>>

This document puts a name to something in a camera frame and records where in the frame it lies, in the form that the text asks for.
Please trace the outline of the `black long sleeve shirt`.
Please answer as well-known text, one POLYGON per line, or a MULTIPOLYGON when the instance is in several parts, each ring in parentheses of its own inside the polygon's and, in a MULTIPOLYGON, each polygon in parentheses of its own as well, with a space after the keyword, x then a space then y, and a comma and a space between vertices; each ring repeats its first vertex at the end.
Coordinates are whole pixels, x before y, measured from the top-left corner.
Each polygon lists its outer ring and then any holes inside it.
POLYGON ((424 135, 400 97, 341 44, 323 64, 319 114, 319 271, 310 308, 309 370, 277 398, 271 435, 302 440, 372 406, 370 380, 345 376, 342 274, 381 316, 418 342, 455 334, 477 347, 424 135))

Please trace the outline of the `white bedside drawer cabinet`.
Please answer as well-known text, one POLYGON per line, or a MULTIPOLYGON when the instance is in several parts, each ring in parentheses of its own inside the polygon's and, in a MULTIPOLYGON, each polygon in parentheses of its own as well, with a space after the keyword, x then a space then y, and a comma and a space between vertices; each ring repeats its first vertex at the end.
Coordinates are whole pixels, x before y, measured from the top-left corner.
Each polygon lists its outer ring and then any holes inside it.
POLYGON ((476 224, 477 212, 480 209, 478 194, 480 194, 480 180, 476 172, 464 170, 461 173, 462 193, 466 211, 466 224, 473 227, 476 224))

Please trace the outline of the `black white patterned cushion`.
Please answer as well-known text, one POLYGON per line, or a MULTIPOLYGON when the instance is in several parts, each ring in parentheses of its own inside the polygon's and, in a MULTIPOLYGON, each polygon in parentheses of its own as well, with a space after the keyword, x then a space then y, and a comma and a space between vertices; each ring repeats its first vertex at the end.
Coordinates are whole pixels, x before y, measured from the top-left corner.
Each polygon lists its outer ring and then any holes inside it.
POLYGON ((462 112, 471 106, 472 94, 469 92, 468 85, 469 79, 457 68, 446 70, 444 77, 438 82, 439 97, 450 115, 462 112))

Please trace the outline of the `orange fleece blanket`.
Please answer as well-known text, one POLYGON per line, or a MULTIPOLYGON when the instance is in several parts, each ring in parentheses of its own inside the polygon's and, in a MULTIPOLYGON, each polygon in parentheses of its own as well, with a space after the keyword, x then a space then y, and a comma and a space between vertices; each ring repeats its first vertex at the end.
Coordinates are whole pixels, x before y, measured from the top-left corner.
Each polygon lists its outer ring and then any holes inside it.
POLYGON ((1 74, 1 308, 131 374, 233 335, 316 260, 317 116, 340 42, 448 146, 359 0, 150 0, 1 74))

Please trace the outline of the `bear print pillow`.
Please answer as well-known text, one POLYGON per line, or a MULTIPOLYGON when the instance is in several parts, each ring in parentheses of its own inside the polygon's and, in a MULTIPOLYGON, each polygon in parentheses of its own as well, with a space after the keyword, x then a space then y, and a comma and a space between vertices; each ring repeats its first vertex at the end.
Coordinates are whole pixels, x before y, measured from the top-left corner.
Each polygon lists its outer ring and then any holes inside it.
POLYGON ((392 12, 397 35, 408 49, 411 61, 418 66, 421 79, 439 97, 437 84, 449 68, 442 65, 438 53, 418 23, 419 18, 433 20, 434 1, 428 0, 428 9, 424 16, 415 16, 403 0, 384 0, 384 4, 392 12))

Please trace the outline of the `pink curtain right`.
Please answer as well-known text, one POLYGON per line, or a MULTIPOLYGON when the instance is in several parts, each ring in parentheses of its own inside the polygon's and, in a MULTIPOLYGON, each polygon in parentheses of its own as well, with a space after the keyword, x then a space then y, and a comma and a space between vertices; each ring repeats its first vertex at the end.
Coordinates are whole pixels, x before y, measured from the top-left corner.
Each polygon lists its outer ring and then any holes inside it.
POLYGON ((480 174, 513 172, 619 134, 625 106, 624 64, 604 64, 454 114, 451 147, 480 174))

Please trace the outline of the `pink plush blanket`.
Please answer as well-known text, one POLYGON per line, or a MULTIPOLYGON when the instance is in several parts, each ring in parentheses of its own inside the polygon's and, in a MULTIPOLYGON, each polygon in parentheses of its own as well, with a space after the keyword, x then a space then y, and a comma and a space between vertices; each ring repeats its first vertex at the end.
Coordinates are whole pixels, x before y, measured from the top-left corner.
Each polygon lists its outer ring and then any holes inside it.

<<

**YOUR GOAL**
Check the listing above for lines containing the string "white", and copy each one.

**SOLVED EXERCISE**
Please trace the outline of the `white bedside drawer cabinet`.
Please trace the outline of the `black white patterned cushion`.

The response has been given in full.